Para algunos, el espectáculo valía la pena. Comenzaba a la mañana, con toreros improvisados que se ofrecían voluntariamente y que tenían prohibido matar al animal. Luego, aparecían montados a caballo los toreros profesionales, luciendo sus mejores galas.
Tras algo más de un centenar de corridas, fue el virrey Avilés que terminó cediendo a la presión de los vecinos, cansados de los delitos, la suciedad y de los animales muertos que nadie recogía, y ordenó la demolición, que se hizo desde octubre de 1799 a julio de 1800.
La segunda plaza fue más importante. Los hermanos Francisco y José Cañete -que en 1811 construirían la Pirámide de Mayo- fueron los encargados de levantar una estructura diseñada por el arquitecto y marino español Martín Boneo y Villalonga, quien además fue el responsable del diseño de la Recova y del Teatro de Comedias. Se levantó en un terreno delimitado por la actual avenida Santa Fe y las calles Maipú y Marcelo T. de Alvear. De forma octogonal, diseño morisco y con ladrillos a la vista, tenía capacidad para diez mil espectadores.
Incluía anchas gradas, una doble galería de palcos, algunos de ellos separados, cerrados con una puerta y una capilla.

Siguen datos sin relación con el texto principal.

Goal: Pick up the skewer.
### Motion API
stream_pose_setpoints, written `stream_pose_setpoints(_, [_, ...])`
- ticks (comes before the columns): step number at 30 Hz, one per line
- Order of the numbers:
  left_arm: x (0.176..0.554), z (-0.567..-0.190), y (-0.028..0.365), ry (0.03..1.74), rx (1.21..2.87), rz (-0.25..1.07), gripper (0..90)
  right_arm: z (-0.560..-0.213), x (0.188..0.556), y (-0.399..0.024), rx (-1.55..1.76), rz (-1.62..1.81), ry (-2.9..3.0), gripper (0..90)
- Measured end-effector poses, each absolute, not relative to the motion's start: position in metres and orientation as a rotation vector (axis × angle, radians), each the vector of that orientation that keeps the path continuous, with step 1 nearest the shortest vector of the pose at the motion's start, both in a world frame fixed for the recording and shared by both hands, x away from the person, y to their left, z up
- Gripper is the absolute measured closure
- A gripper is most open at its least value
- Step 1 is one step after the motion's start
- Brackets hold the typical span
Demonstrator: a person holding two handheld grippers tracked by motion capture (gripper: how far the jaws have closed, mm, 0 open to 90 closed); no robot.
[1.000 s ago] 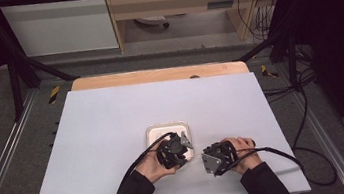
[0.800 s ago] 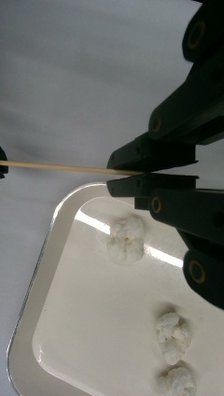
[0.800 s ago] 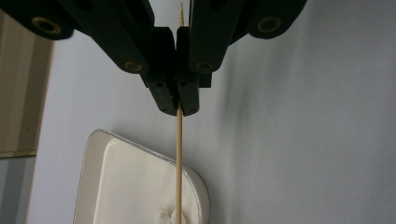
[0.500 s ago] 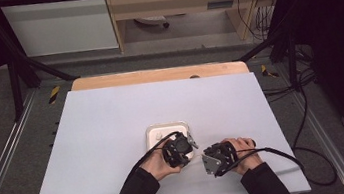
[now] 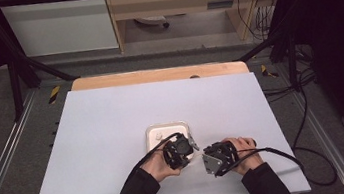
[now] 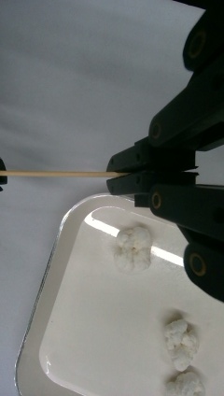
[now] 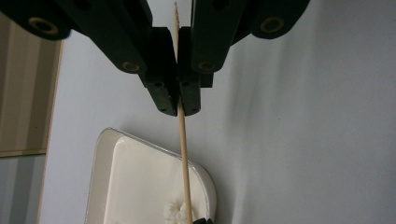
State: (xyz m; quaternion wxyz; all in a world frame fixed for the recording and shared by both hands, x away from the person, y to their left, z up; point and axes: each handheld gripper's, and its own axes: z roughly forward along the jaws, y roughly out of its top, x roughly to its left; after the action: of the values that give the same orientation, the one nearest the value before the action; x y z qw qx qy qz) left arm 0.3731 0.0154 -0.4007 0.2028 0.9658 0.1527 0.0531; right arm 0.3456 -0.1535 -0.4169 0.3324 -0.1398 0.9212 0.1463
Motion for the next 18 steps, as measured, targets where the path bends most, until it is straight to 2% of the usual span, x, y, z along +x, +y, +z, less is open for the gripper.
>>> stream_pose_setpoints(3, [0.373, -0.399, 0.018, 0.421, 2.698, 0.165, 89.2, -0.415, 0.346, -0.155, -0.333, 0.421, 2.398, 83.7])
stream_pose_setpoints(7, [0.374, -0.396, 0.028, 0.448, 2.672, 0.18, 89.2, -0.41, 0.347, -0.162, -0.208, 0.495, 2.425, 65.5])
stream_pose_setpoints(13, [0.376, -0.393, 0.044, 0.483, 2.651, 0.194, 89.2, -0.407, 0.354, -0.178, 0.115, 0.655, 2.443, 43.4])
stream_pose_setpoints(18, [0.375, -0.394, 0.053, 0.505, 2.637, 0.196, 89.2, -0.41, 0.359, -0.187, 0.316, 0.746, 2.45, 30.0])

La calle Florida desembocaba en la entrada del complejo y era la vía de acceso a los que venían “del centro”. A raíz de la cantidad de gente que concurría a las corridas ”eran días de excitación y movimiento en la ciudad”, describe José Antonio Wilde quien la empedró, por eso se la conocía como la calle “Del Empedrado”. Se debía pasar el puente construido sobre el Zanjón de Matorras, en la actual esquina de Florida y Viamonte. La entrada costaba quince centavos.
Las mujeres no concurrían, salvo que lo hiciera la virreina. Ellas solían mostrarse en los alrededores de la plaza. Los que vivían a lo largo de Florida, se asomaban a los balcones o a las ventanas, y el personal doméstico lo hacía desde la puerta de calle para ver quiénes eran los que iban.
Hasta su prohibición, las corridas de toros fueron el principal espectáculo deportivo que tenían para disfrutar los que vivían en la ciudad. Hubo toreros de fama bien ganada. Wilde recordaba al Ñato, un hombre de avería, con muertes en su haber, que terminó muerto junto a su caballo luego de una fatal cornada. Hubo otros como Juan de Villa, Roque Chiclana y hasta un bravo granadero, Juan Lavalle, que hacía gala de su valor.
El lugar fue escenario de cruentas luchas contra los ingleses durante la segunda invasión. Después de 1810, su actividad decayó porque comenzó un rechazo a todo lo español.
El 10 de enero de 1819, durante el directorio de Juan Martín de Pueyrredón, se llevó a cabo la última corrida. Las instalaciones ya estaban muy descuidadas y los especialistas consultados dictaminaron que se necesitaba una fortuna para los arreglos. Se la demolió y los ladrillos se usaron para la construcción de cuarteles en el lugar. Las corridas en el Interior continuaron y se llegó a torear protegiendo las puntas de los cuernos de los toros con cueros para evitar que lastimasen al torero. Finalmente, el 4 de enero de 1822, el gobernador Martín Rodríguez las prohibió, salvo que se obtuviese un permiso de la policía, aunque en forma clandestina se hacían en algunos lugares de la provincia. Ya desde entonces, ante una prohibición, se hallaba la forma de hacerle un “ole”.